__Brief__. Give back the full listing, character for character, with no pictures.

[[ Data segment, beginning ]]

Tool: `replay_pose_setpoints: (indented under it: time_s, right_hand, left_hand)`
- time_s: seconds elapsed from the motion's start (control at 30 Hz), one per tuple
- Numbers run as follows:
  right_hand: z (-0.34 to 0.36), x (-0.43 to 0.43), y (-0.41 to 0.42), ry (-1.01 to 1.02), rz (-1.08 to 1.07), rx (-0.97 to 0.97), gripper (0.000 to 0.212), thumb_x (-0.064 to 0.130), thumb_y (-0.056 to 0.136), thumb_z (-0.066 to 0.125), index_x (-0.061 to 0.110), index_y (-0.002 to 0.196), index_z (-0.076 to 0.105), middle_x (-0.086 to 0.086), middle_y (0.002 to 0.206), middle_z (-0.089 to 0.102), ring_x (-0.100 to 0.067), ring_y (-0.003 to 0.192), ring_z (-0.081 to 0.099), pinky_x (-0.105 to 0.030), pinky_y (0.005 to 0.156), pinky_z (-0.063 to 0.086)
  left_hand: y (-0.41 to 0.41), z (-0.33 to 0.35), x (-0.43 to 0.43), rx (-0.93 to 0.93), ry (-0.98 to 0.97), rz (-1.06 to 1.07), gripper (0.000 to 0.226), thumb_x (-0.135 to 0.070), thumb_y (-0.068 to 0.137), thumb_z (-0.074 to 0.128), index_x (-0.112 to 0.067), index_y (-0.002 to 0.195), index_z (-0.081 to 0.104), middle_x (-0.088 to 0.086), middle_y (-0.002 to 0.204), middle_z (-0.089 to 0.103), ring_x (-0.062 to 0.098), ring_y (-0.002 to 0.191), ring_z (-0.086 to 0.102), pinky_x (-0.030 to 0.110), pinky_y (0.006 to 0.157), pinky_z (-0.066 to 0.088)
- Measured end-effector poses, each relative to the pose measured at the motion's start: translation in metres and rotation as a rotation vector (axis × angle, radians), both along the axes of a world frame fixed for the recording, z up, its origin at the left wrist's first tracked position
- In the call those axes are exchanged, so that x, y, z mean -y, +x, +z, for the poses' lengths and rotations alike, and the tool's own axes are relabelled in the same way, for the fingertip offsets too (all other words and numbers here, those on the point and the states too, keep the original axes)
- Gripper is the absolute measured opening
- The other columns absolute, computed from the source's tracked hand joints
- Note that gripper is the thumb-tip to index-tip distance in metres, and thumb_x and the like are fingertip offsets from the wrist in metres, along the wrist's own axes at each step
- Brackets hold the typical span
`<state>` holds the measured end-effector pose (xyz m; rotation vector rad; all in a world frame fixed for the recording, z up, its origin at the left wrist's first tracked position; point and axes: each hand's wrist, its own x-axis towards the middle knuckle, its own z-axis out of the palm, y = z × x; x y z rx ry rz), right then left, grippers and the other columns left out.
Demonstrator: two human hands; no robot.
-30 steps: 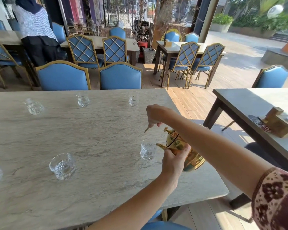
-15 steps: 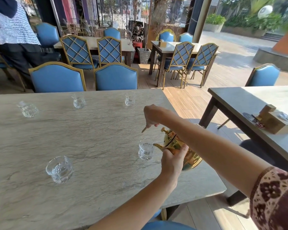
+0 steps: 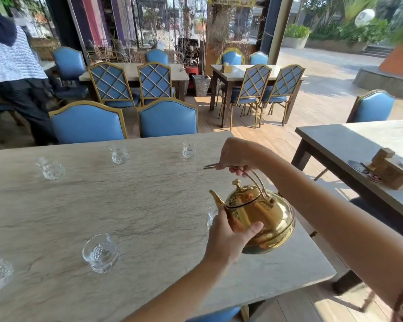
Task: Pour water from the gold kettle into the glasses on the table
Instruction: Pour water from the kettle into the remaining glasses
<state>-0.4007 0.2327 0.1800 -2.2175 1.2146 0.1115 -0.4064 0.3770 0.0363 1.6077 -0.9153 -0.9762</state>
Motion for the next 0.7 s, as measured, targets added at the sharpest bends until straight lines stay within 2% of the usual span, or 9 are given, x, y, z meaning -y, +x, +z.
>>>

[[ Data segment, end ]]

__Response for this exercise__.
Tool: `replay_pose_setpoints: (indented under it: time_s, right_hand, left_hand)`
- time_s: seconds elapsed from the motion's start (control at 30 Hz), one per tuple
- Numbers run as follows:
  right_hand: z (-0.34 to 0.36), x (-0.43 to 0.43), y (-0.41 to 0.42), ry (-1.01 to 1.02), rz (-1.08 to 1.07), rx (-0.97 to 0.97), gripper (0.000 to 0.212), thumb_x (-0.064 to 0.130), thumb_y (-0.056 to 0.136), thumb_z (-0.066 to 0.125), index_x (-0.061 to 0.110), index_y (-0.002 to 0.196), index_z (-0.076 to 0.105), middle_x (-0.086 to 0.086), middle_y (0.002 to 0.206), middle_z (-0.089 to 0.102), ring_x (-0.100 to 0.067), ring_y (-0.003 to 0.192), ring_z (-0.081 to 0.099), pinky_x (-0.105 to 0.030), pinky_y (0.005 to 0.156), pinky_z (-0.063 to 0.086)
  left_hand: y (-0.41 to 0.41), z (-0.33 to 0.35), x (-0.43 to 0.43), rx (-0.93 to 0.93), ry (-0.98 to 0.97), rz (-1.06 to 1.07), gripper (0.000 to 0.226), thumb_x (-0.135 to 0.070), thumb_y (-0.068 to 0.137), thumb_z (-0.074 to 0.128), index_x (-0.112 to 0.067), index_y (-0.002 to 0.195), index_z (-0.081 to 0.104), middle_x (-0.088 to 0.086), middle_y (-0.002 to 0.204), middle_z (-0.089 to 0.103), ring_x (-0.062 to 0.098), ring_y (-0.002 to 0.191), ring_z (-0.086 to 0.102), pinky_x (-0.030 to 0.110), pinky_y (0.006 to 0.157), pinky_z (-0.066 to 0.088)
- Measured end-effector poses, each relative to the pose measured at the motion's start: translation in metres and rotation as a rotation vector (axis × angle, radians), both along the axes of a world frame fixed for the recording, z up, its origin at the left wrist's first tracked position
- In the call those axes are exchanged, so that x, y, z mean -y, +x, +z, for the poses' lengths and rotations alike, and the tool's own axes are relabelled in the same way, for the fingertip offsets too (all other words and numbers here, those on the point and the states too, keep the original axes)
- Gripper is the absolute measured opening
- The other columns absolute, computed from the source's tracked hand joints
- Note that gripper is the thumb-tip to index-tip distance in metres, and thumb_x and the like are fingertip offsets from the wrist in metres, along the wrist's own axes at each step
- Brackets hold the typical span
`<state>` holds the measured end-effector pose (xyz m; rotation vector rad; all in a world frame fixed for the recording, z up, its origin at the left wrist's first tracked position; point and axes: each hand's wrist, its own x-axis towards the middle knuckle, its own z-axis out of the palm, y = z × x; x y z rx ry rz), right then left, grippers and the other columns left out.
Demonstrator: two human hands; no robot.
-30 steps: 
-15 steps: 
+0 steps: 
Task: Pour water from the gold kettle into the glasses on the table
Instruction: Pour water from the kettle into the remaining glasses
<state>-0.4007 0.2327 0.1800 -2.2175 1.2146 0.1115 -0.4064 0.3770 0.0363 1.6077 -0.9153 -0.9762</state>
Motion for the next 0.7 s, as measured, targets added at the sharpest bends until straight lines stay within 2% of the usual span, or 9 are given, x, y, z meaning -y, +x, +z.
>>>

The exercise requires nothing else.